**Exercise instructions:**
Each line of the data below that includes the string "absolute" must be copied.

**Data:**
#####

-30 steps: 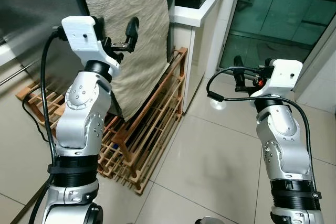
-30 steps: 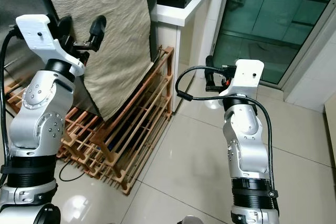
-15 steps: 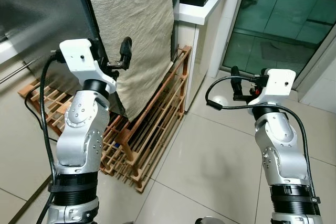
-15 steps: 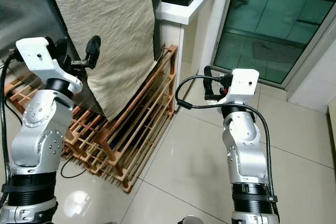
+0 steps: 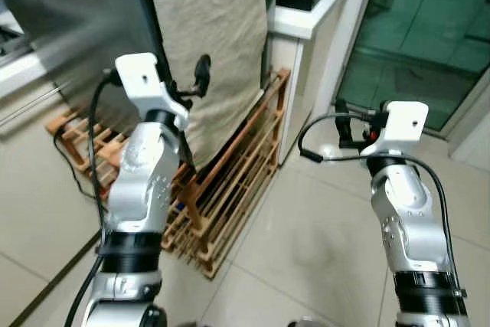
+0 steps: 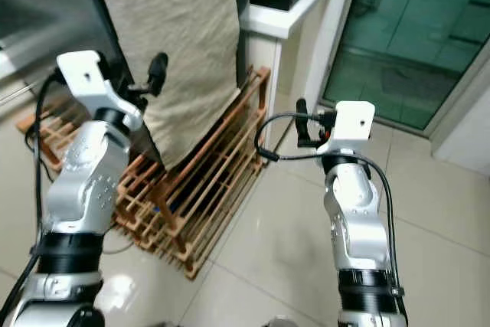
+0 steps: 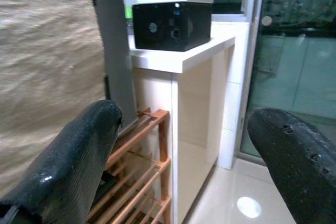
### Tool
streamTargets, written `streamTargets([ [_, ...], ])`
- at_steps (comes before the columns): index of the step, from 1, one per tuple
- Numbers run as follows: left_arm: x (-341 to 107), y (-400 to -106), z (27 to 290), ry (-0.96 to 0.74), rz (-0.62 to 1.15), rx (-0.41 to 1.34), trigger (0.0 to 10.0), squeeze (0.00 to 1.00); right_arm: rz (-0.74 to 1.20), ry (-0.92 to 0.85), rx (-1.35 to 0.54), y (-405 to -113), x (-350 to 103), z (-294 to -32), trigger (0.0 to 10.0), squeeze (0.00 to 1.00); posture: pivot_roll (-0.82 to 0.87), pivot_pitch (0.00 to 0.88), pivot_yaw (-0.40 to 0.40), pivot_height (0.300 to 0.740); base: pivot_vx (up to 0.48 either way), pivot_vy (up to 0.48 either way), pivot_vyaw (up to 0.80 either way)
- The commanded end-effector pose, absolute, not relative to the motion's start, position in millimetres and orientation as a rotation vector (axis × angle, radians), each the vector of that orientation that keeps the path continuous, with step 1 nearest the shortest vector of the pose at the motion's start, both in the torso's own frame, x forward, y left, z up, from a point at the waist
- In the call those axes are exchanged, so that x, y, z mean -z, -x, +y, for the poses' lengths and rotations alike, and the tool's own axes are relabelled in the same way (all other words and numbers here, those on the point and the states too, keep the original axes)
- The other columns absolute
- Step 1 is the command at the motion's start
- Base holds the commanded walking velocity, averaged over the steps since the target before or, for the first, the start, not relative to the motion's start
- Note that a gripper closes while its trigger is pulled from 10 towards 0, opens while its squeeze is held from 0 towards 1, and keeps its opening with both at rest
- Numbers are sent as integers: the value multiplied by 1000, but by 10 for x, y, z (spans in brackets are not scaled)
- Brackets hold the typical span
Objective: Restocking fridge
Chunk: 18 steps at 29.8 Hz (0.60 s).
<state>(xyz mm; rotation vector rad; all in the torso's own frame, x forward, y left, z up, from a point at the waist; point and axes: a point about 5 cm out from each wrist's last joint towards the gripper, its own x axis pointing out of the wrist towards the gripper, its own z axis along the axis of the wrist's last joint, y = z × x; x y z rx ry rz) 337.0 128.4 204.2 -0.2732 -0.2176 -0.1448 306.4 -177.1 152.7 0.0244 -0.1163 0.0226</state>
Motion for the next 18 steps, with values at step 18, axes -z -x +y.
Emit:
streamTargets([
  [18, -1749, -3531, 1302, 191, -73, 56, 10000, 0, -107, -14, 4, -3004, -1499, -1826, 10000, 0, -146, 0, 50, 740, 0, 0, 0],
])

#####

**Result for this exercise:**
- The commanded end-effector pose, absolute, not relative to the motion's start, position in millimetres and orientation as a rotation vector (axis × angle, radians), each the vector of that orientation that keeps the path continuous, with step 1 nearest the shortest vector of the pose at the motion's start, both in the torso's own frame, x forward, y left, z up, from a point at the waist
- The other columns absolute

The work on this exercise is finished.